What are the key elements of Insurance Law

Key elements of Insurance Law

Insurance is a contract in which one party (insured) pay a some of the money on regular basis (premium) to the other party (insurer) who promises to reimburse the first party for certain kinds of losses (illness, property damage, disability or death) if they occur.

Insurance law falls into three major categories.

  • First, the insurance company will hire lawyers to represent the insured in the event it is sued for something related to the insurance contract. They are known as Insurance defense lawyers, For example, an automobile insurance company will hire an attorney to represent the insured driver when sued for causing injury to another person (third-party claim).
  • The second category of insurance law helps insured people determine when an insurance company must pay a claim.
  • Thirdly insurance company hires an attorney to make sure the company complies with all the laws and regulations.

The government also seems some kind of insurance like social security disability, worker’s compensation and unemployment insurance. However, the terms insurance law refers to the law that revolves around private insurance. The most common types of insurance are life insurance, motor vehicle insurance, home owner’s insurance, and title insurance, etc.

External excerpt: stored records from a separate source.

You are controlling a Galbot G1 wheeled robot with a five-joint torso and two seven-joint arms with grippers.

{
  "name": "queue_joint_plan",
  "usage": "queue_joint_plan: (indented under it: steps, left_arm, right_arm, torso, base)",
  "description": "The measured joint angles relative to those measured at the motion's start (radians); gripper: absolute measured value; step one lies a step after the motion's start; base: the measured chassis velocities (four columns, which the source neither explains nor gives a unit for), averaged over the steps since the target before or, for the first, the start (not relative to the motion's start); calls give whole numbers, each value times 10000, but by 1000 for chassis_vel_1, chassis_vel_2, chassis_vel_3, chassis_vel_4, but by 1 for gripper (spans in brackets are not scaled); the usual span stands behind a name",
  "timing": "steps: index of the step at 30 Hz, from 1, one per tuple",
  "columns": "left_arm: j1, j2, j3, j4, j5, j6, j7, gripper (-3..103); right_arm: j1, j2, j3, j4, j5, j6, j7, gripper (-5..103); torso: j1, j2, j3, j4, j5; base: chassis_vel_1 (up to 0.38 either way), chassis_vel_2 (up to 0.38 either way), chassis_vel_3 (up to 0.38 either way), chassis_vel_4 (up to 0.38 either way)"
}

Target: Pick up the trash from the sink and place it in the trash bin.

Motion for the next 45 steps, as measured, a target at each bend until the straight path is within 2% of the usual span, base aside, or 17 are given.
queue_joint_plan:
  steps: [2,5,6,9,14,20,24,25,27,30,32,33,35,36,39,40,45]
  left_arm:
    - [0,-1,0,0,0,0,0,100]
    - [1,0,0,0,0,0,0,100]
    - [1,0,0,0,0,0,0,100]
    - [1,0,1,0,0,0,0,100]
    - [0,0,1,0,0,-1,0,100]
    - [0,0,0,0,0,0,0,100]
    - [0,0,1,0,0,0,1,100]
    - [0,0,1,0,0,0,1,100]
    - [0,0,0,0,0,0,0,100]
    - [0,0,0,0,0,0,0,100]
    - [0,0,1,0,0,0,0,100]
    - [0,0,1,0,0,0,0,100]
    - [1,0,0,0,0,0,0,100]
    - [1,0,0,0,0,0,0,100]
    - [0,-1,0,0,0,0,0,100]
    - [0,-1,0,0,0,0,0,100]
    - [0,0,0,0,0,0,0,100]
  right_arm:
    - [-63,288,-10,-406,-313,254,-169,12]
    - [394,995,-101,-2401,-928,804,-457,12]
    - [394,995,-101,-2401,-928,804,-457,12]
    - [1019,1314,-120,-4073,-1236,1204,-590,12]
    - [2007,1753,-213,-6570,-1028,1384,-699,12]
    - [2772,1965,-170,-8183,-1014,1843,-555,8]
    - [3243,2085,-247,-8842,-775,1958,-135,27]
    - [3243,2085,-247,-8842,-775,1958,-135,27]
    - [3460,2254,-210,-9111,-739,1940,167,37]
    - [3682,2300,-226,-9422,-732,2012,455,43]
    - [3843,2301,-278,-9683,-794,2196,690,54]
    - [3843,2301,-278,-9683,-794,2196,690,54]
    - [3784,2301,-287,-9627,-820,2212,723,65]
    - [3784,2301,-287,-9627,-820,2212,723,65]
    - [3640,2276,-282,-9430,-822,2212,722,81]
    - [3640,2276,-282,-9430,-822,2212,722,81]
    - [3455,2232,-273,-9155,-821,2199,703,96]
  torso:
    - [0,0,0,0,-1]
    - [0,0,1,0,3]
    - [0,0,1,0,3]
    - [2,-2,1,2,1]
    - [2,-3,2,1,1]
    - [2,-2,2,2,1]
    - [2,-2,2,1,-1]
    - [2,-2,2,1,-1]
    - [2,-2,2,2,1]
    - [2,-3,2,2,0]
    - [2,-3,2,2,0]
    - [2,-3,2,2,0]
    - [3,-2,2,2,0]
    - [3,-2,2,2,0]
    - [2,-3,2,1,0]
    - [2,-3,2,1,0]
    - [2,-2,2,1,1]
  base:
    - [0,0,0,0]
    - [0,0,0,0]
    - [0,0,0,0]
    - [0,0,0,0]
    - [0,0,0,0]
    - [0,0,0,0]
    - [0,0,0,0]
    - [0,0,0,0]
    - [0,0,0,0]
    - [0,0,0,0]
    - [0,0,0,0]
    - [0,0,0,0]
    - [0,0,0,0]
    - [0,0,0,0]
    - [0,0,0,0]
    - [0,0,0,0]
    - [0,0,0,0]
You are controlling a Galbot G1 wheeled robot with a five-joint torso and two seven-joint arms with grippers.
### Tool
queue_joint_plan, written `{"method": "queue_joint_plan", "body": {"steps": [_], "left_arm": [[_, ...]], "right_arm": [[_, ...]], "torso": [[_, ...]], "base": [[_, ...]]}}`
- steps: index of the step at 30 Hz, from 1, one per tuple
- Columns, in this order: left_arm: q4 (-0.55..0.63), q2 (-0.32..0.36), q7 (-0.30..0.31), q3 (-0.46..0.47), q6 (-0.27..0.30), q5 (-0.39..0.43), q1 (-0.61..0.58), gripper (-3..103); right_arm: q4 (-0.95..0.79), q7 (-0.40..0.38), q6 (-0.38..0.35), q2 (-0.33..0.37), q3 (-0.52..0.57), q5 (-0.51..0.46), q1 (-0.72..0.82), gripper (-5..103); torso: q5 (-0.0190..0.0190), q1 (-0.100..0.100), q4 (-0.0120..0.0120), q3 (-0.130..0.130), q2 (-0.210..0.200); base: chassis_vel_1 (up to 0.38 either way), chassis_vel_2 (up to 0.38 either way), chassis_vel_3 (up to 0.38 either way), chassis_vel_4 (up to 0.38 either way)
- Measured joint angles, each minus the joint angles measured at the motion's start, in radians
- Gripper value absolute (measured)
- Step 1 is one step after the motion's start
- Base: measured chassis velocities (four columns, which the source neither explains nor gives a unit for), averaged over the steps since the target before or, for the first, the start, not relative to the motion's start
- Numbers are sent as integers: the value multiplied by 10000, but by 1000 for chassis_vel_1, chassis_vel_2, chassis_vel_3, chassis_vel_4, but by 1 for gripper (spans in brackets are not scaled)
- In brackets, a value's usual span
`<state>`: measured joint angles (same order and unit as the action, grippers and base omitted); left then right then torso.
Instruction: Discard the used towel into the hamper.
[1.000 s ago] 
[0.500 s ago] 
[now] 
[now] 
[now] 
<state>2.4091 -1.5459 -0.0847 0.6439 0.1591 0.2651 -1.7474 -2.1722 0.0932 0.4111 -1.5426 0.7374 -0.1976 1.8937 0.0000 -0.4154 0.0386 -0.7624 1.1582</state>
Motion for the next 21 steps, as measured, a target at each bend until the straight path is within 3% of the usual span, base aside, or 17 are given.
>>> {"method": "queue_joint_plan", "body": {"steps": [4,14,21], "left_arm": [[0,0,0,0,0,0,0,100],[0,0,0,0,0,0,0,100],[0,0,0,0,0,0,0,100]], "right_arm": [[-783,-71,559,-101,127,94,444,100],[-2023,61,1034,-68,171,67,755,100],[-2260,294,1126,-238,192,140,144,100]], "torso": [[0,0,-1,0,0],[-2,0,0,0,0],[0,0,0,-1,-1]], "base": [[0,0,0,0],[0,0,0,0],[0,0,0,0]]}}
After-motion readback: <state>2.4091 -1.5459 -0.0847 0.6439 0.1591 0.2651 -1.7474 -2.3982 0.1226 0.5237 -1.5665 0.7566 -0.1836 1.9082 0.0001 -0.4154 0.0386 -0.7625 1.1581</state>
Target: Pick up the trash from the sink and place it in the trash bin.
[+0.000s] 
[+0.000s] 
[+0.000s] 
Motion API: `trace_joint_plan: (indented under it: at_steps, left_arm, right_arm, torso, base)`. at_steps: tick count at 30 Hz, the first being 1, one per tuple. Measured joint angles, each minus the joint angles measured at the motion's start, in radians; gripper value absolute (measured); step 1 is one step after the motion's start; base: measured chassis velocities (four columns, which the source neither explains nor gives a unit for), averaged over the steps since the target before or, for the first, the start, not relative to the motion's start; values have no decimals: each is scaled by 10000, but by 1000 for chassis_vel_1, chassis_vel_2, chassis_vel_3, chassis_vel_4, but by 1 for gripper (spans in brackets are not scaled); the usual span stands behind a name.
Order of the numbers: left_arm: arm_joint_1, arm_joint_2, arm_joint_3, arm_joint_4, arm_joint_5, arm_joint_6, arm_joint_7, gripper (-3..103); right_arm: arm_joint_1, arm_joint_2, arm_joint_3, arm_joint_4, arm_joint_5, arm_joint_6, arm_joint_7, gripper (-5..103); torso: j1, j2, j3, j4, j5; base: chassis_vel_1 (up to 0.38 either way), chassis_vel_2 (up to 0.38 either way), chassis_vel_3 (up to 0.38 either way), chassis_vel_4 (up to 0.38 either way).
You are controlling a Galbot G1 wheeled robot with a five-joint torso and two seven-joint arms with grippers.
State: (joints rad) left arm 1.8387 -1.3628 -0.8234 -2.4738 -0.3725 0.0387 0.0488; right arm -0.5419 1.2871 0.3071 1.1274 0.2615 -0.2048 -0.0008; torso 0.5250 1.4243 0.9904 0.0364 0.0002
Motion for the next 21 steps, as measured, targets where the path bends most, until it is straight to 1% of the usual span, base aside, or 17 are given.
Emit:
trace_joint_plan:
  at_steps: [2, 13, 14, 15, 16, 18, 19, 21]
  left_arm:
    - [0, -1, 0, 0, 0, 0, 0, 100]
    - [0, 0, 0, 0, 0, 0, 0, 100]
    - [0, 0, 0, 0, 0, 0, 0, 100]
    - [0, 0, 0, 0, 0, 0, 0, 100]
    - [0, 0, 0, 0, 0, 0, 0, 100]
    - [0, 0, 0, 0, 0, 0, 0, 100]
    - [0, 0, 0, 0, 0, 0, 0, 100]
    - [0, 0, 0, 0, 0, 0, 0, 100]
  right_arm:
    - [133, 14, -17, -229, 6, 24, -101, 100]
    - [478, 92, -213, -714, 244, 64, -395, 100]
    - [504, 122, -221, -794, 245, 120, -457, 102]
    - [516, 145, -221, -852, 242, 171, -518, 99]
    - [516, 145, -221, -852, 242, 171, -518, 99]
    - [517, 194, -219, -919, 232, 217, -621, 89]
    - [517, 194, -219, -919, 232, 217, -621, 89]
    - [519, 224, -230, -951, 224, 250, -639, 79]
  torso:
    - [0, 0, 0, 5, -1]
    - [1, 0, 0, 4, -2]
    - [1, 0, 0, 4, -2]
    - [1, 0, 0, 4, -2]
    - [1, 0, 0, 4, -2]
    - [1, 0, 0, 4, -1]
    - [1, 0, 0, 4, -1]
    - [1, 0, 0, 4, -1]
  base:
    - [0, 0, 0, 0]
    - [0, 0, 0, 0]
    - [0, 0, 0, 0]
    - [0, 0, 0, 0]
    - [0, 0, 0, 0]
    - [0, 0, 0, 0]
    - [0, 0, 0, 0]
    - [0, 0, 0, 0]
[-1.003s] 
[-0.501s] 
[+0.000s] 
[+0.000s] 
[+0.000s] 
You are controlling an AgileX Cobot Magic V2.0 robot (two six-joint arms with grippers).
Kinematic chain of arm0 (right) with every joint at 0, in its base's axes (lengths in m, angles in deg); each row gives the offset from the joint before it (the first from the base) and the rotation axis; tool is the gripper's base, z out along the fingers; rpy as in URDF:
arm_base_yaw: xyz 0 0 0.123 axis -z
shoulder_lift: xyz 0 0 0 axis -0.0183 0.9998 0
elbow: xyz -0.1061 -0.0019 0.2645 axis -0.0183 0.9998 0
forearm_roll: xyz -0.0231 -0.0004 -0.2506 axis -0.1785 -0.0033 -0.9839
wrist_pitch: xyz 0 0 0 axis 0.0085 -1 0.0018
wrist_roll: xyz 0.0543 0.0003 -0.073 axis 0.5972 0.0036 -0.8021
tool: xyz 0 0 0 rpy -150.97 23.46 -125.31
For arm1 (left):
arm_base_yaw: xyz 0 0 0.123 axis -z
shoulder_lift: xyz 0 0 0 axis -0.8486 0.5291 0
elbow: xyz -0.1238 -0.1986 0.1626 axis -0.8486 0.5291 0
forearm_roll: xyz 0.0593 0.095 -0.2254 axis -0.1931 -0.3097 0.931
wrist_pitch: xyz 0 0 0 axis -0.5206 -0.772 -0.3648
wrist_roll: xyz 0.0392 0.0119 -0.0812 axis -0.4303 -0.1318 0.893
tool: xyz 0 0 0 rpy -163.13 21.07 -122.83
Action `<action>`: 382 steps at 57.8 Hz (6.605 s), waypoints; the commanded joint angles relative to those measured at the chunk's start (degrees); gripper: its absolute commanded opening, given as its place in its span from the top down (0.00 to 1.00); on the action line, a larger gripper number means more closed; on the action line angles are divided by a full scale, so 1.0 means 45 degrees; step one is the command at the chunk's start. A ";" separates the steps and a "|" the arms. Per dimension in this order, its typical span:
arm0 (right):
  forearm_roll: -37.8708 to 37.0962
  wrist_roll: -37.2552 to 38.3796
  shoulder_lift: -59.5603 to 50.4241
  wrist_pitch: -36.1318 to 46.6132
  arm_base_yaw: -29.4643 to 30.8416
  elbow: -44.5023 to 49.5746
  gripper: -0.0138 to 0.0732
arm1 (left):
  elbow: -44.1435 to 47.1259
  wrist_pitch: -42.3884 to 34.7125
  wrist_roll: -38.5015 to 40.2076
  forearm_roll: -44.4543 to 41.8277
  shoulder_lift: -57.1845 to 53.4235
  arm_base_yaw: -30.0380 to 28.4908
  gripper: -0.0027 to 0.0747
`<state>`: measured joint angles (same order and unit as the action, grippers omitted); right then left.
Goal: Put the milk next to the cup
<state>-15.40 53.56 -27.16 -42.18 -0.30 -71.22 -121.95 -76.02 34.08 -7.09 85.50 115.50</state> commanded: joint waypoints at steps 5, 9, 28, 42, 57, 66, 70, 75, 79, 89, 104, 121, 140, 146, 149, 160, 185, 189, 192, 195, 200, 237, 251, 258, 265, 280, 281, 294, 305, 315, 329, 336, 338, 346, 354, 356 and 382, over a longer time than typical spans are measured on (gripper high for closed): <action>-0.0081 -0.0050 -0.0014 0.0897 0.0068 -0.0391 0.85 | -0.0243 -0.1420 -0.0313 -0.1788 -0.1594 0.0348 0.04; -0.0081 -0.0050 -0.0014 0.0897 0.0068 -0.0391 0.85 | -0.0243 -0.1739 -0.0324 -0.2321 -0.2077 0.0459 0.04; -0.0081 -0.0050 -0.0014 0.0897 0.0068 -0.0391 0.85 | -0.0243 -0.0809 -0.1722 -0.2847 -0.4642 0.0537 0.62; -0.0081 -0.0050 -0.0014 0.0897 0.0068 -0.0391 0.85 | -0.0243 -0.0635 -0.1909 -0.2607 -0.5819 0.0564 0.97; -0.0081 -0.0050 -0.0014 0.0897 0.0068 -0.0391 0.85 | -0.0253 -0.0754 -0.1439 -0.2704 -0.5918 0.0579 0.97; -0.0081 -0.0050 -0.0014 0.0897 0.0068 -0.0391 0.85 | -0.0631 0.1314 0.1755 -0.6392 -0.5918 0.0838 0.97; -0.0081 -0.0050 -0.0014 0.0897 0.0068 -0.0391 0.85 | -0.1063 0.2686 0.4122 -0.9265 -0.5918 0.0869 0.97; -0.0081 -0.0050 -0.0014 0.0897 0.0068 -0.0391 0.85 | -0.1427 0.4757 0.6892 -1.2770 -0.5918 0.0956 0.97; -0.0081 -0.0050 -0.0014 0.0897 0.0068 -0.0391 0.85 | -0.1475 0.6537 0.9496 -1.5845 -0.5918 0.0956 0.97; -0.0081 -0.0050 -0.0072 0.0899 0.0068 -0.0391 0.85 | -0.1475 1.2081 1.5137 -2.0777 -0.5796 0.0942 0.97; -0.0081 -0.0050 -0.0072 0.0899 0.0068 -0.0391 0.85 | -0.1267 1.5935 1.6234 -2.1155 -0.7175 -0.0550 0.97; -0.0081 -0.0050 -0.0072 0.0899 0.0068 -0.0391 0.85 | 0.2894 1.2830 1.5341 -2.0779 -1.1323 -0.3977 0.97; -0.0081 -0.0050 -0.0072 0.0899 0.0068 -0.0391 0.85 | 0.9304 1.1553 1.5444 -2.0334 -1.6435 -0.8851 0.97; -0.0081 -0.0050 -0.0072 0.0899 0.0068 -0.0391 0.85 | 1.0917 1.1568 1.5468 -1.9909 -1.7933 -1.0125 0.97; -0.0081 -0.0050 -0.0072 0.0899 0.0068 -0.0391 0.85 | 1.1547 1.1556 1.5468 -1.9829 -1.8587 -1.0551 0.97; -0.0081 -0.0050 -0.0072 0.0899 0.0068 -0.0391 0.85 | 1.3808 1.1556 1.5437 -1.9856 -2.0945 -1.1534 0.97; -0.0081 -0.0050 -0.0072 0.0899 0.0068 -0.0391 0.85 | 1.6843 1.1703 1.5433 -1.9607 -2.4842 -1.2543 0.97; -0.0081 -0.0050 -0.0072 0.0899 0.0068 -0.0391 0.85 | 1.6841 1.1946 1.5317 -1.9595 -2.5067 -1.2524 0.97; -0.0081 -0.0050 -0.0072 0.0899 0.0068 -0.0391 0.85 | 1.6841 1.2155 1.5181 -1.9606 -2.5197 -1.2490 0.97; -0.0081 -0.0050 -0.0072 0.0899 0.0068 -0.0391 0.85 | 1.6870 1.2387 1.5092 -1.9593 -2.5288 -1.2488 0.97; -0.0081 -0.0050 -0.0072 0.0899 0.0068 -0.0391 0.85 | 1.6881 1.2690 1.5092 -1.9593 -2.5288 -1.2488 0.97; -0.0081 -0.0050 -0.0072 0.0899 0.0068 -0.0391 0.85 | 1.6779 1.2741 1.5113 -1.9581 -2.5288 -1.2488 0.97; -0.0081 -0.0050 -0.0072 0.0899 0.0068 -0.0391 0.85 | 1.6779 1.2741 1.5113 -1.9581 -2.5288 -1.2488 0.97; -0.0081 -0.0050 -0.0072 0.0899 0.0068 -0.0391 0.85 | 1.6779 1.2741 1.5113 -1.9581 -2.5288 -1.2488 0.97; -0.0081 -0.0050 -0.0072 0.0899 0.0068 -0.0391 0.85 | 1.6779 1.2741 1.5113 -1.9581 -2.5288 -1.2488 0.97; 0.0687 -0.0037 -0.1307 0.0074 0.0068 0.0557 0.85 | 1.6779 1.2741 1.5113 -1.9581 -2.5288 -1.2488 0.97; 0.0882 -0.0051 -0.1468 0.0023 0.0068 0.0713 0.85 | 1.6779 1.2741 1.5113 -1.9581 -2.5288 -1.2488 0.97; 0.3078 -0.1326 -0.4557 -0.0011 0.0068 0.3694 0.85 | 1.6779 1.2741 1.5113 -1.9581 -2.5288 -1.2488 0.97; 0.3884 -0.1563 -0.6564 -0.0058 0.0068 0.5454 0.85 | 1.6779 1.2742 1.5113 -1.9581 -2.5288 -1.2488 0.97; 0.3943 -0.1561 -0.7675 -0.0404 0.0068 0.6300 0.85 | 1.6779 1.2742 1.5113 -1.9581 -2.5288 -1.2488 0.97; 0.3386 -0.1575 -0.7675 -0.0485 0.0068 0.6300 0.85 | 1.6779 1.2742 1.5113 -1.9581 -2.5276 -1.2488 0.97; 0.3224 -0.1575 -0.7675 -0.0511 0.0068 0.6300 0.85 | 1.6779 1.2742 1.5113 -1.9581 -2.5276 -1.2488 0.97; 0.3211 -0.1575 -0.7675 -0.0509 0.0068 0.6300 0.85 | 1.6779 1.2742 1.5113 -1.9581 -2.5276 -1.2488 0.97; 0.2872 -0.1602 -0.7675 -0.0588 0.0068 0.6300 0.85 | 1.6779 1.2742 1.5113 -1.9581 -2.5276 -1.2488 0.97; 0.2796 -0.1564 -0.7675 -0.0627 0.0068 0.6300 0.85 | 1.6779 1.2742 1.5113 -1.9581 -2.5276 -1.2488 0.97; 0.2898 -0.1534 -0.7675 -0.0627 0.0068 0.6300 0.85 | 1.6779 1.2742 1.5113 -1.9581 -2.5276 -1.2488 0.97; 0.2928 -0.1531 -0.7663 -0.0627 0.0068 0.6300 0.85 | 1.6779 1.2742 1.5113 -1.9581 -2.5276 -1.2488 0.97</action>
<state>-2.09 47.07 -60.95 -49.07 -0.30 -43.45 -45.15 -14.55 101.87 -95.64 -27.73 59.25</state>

The insurance transfers the risk of loss to the other party to the contract in exchange for a fee called premium. Insurance law and regulations manage and control how contracts are made and enforced. They manage the offering, buying, selling, and claim processes. In India, this regulatory body is known as the Insurance Regulatory and Development Authority (IRDA).

IRDA was constituted under IRDA act 1999 passed by Govt. of India passed in parliament. It is a 10 member body including a chairman, five full time and four part-time members appointed by Govt. of India.

The important principles of insurance are

  1. A contract in Nature:- An insurance contract comes into existence when one party makes an offer or proposal of a contract and the other party accepts the proposal. The person entering into a contract should enter with his free consent.
  2. Principle of utmost good faith: – Under this insurance contract, both the parties should have faith in each other. On part of the insured, it is the duty of the client to disclose all the fact to the insurance company. Any fraud or misrepresentation of facts can result in cancellation of the contract.
  3. Insurable interest:– Under this principle, the insured must have interest in the subject matter of the insurance Absence of such interest makes the contract null and void and the insurance company in such case will not issue the policy. The insurable interest must exist at the time of purchase of the insurance. For example, a creditor has an insurable interest in the life of a debtor. For example, any person is considered to have an unlimited interest in the life of his spouses.
  4. Principle of indemnity:– This principle states that an insured may not be compensated by the insurance company for any amount exceeding the insured’s economic loss. This principle is observed more strictly in properly insurance than life insurance.
    The purpose of this principle is to bring back the insured to the same financial position that existed before the loss or damage occurred.
  5. Principle of subrogation:The principle of subrogation enables the insured to claim the amount from the third party responsible for the loss. It allows the insurer to follow legal recourse to recover the amount of loss. For example, if you get inquired in a road accident, due to reckless driving of a third party, the insurance will compensate your loss and will see the third party to recover the money paid as a claim to you.
  6. Double Insurance: – Double insurance means insurance of the same subject matter with two different companies or with the same company under two different policies. Double insurance policy is adopted where the financial position of the insurer is doubtful. The insured cannot recover more than the actual loss and cannot claim the whole amount from both the companies.
  7. Principle of proximate cause:– It means the “nearest cause” or “direct cause”. This principle is applicable when the loss is a result of two or more causes. The proximate cause means that the most dominant and most effective cause of loss is considered. This method is often used when there are a series of causes of damage or loss.

    Insurance law regulates the following aspects

    • Whether the insurance company has enough capital to have a sound and secure business.
    • What premiums a company can charge for a policy.
    • Requirements of inclusions in an insurance policy.
    • Measures to ensure that insurance companies engage in fair competition without price fixing.
    • Penalties for bad practices
    • When people must buy insurance like auto insurance minimums in some states.

    Consumers rely on insurance in order to protect their financial assets. Both insurance companies and consumer rely on the other party to be fair and honest. Attorney’ facilitates the process, but they also work in compliance with the norms and regulation.

    For attorneys in this field, the insurance law may provide a stable career that allows them to use their skills in order to advance their client interest and contribute to this billion dollar industry.